The Athletics selected Brown's contract on August 26, 2019. He made his debut that night against the Kansas City Royals and recorded his first career hit, a single off Jorge López, in his first career at bat went 2-for-6 overall with an RBI and two runs scored in the A's 19-4 win. Brown batted .293 with eight doubles, two triples, 13 RBI and 11 runs scored in 26 games played (75 at bats) in his first Major League season. In 2020, Brown only appeared in 7 games, going hitless in five plate appearances for the club. He had his proper rookie season in 2021, when he hit .214/.274/.480 with 20 home runs and 48 RBI in 111 games.

On June 11, 2022, Brown hit a go-ahead grand slam off of Eli Morgan of the Cleveland Guardians to help lead the Athletics to a 10-5 victory.

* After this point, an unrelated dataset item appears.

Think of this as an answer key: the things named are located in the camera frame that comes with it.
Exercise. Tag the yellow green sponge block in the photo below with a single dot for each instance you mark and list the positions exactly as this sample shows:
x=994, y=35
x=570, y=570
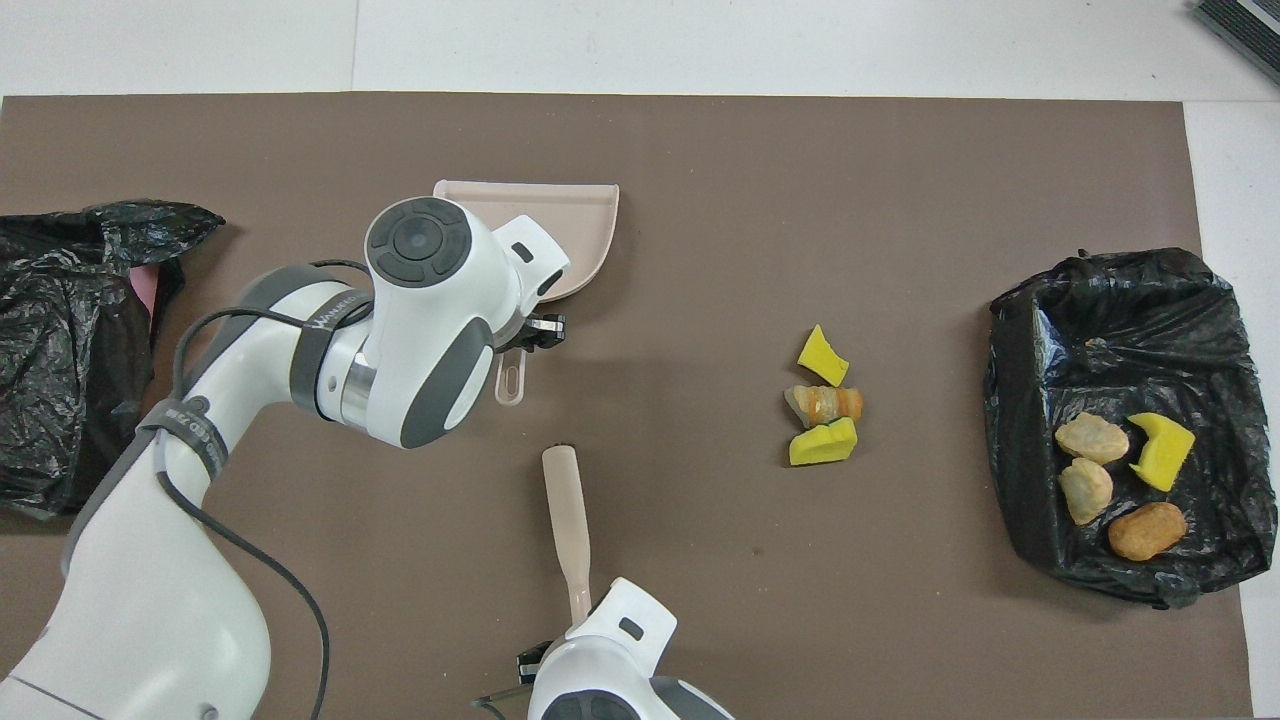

In 2022 he batted .229/.295/.436. 39.2% of the pitches to him were fastballs, the lowest percentage of those to any major leaguer.

On January 11, 2024, Brown avoided arbitration by signing a one-year, $2.6 million contract with Oakland. This was the second highest contract on the team for a position player. In 63 games for the A's, he hit .189/.251/.306 with five home runs, 15 RBI, and four stolen bases. On June 18, Brown was removed from the 40–man roster and sent outright to Triple–A Las Vegas. On July 11, the Athletics purchased Brown's contract, adding him back to the major league roster. In 124 total appearances for Oakland, he slashed .231/.283/.379 with 14 home runs and 44 RBI.

Brown made 33 appearances for the Athletics in 2025, hitting .192/.311/.288 with one home run, three RBI, and one stolen base. On May 23, 2025, Brown was designated for assignment by the team. He cleared waivers and was sent outright to Triple-A Las Vegas on May 25. On June 6, Brown was added back to the Athletics' active roster. He recorded one hit in five games for the team before suffering a left elbow injury. Brown was released by the Athletics on June 26.

===Arizona Diamondbacks===
On July 2, 2025, Brown signed a minor league contract with the Arizona Diamondbacks organization. In 26 appearances for the Triple-A Reno Aces, he batted .291/.381/.544 with six home runs and 21 RBI. Brown was released by Arizona on August 10, after triggering an upward mobility clause in his contract.

===New York Yankees===
On January 19, 2026, Brown signed a minor league contract with the New York Yankees. He made 53 appearances for the Triple-A Scranton/Wilkes-Barre Railriders, batting .235/.327/.426 with nine home runs, 21 RBI, and three stolen bases. Brown was released by the Yankees on June 14, after exercising the opt-out clause in his contract.

==Personal life==
Brown is one of seven siblings. His younger brother, Micah, also played baseball at Lewis–Clark and was a drafted by the Miami Marlins in the 2017 MLB draft. Brown married Brittaney Niebergall, a former Lewis–Clark basketball player who was named the NAIA Freshman Player of the Year and is currently a middle school teacher and basketball coach.

Brown graduated from Lewis–Clark with a degree in criminal justice and has worked for the Idaho Department of Fish and Game during his offseasons.